Posted on Wed, Apr 04, 2012 @ 02:51 PM

Sara Wolfby Sara Straight Wolf

“HELP!  I just got a letter from some company out west claiming my new product name infringes their trademark!  What can I do?  It would be so expensive to have to change the name of our product after we have put so much money into promoting it!” 

Quite often trademark attorneys receive calls like this from clients who have adopted a trademark for their product or business, and after using the trademark for some time, they receive a cease and desist letter from another business claiming that they have infringed that other business’ registered trademark or common law trademark.

A person gains rights in a trademark through use.   Generally, the first person to use a name or mark in connection with particular goods or services has priority in the mark.  That person is referred to as the “prior user” or “senior user.”  A person using a trademark later in time is called a “junior user.” 

A trademark does not need to be registered with any state or federal agency to be a valid trademark; if a person has used a name or mark in connection with goods or services and continues to use the name or mark, that name or mark becomes a common law trademark. 

If another person is using the same (or a very similar) name or mark in connection with goods or services, that person is guilty of trademark infringement if the person was the second to use the name or mark (the “junior user”), if the goods or services are similar, and if the use of the same mark by these two different businesses is likely to cause confusion. The first inquiry of your trademark attorney will be to find out whether you were the first to use the trademark.  The next inquiry will be to look at the products or services bearing the name or mark.

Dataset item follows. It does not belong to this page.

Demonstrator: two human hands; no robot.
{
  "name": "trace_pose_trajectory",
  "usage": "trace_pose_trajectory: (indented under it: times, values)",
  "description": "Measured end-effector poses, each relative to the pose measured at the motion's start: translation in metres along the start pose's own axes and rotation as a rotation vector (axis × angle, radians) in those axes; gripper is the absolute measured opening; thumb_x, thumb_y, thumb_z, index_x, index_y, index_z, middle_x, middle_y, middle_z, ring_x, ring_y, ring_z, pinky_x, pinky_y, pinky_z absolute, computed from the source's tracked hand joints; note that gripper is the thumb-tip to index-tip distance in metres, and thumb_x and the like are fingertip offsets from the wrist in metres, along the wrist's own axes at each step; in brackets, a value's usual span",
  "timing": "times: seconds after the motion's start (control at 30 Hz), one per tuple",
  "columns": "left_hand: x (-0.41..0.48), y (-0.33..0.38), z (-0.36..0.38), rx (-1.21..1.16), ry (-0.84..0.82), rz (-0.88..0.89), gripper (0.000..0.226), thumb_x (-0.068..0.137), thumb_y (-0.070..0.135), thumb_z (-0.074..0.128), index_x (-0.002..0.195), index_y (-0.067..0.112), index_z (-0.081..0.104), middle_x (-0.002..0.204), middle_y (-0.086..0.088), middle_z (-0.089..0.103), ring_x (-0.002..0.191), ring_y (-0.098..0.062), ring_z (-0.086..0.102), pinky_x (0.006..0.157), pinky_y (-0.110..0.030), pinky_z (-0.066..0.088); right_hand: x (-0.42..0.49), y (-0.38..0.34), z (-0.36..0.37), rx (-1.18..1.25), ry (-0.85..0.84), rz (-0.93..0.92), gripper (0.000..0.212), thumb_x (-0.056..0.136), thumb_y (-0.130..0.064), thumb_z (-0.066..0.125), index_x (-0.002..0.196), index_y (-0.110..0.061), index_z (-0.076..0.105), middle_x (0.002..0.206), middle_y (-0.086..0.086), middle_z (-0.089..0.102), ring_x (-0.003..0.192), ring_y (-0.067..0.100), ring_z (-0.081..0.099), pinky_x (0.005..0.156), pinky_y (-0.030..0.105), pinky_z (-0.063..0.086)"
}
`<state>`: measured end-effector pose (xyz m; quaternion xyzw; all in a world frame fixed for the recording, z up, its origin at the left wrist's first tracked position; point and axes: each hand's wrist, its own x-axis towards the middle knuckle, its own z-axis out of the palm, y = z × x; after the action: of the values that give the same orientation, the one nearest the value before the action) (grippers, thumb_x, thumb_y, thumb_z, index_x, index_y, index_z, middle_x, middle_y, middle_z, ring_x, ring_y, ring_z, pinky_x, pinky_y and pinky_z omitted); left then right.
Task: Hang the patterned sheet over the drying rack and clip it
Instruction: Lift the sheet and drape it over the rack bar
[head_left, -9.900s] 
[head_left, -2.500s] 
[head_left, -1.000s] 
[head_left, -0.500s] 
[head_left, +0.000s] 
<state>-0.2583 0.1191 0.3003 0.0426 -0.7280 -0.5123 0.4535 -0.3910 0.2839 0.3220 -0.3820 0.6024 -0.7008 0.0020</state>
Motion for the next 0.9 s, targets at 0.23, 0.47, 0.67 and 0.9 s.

For example, if a business uses the mark “Pampers” in 2012 as a trademark for baby booties and bibs, then Procter & Gamble, who owns the trademark “Pampers” for paper baby diapers, could win a trademark infringement lawsuit against the second person.  Since both the senior user and the junior user are using the mark on products that are for babies, even though the products are not identical, the senior user would win the trademark infringement lawsuit.   If the junior user was using the mark “Pampers” for fishing gloves, or for automotive motor oil, then it would be very much harder for Procter& Gamble to prove likelihood of confusion in the mind of the ordinary consumer about the source of these very different products.  It is harder to win a trademark infringement lawsuit when the products are very different and they have different types of consumers, and when the businesses advertise in different places. 

In summary, the first to use the trademark in connection with particular goods or services has priority.  Your trademark attorney has to review your use of its trademark, determine when you first used the trademark, and review the claim of the other business.  If the other business has registered the trademark, the registration will list a date of first use.  In general, the first user has rights in the trademark.  The trademark attorney will then determine whether your goods or services are likely to be confused with the claimant’s goods or services, and whether an ordinary consumer would think the goods came from the same source or manufacturer. 

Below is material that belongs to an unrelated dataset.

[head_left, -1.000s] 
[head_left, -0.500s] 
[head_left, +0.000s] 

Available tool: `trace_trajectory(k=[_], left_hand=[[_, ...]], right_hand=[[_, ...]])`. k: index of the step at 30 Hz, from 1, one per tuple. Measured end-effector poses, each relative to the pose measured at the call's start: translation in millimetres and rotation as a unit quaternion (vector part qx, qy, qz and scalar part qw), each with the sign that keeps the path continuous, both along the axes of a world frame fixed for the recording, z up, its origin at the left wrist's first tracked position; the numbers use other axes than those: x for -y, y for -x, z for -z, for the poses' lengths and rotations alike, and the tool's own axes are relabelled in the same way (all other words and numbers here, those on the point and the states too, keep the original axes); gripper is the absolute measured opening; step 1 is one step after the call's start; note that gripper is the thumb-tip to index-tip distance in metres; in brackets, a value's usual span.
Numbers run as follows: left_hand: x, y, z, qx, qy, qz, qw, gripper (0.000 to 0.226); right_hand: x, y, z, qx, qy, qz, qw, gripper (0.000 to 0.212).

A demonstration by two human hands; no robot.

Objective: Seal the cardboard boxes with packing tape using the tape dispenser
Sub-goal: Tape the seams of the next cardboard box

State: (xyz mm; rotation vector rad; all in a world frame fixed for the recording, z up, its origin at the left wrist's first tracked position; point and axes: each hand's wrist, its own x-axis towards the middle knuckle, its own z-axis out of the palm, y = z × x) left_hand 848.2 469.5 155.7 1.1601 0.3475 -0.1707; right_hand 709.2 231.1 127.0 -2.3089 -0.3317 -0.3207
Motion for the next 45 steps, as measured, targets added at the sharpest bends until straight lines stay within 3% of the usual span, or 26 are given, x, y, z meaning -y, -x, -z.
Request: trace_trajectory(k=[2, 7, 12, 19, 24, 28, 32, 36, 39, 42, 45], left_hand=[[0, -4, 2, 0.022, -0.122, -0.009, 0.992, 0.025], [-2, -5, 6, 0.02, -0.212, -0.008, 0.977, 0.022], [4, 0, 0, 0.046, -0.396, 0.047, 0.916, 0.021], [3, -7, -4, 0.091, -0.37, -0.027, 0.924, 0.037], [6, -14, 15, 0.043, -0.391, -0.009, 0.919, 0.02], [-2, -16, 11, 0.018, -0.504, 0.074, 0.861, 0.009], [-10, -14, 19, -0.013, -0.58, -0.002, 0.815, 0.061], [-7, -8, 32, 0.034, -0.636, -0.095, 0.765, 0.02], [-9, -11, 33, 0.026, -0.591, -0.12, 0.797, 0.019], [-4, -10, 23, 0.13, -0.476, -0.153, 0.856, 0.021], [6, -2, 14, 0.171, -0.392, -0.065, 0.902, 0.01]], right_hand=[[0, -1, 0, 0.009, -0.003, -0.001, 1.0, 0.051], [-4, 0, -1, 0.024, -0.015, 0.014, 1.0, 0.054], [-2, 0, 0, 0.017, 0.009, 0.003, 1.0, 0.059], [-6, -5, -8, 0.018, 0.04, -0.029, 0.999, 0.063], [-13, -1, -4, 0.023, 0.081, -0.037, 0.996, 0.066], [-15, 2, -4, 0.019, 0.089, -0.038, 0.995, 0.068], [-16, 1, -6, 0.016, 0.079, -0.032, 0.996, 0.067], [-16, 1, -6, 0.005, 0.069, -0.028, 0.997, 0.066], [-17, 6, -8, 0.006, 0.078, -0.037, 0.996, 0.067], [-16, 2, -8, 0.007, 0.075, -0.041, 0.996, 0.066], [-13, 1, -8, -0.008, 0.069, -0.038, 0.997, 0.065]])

Your trademark attorney can advise you whether the business sending you a cease and desist letter has overreached, and whether the business claiming infringement is being too protective of its trademark under the legal standards for trademark infringement.  If that is the situation, most likely you and the business that sent the cease and desist letter can reach an agreement so that each party will use the same or similar mark in a manner that is restricted to its own products, and sometimes the agreement will specifically disclaim use by one party on the other party’s type of products or services.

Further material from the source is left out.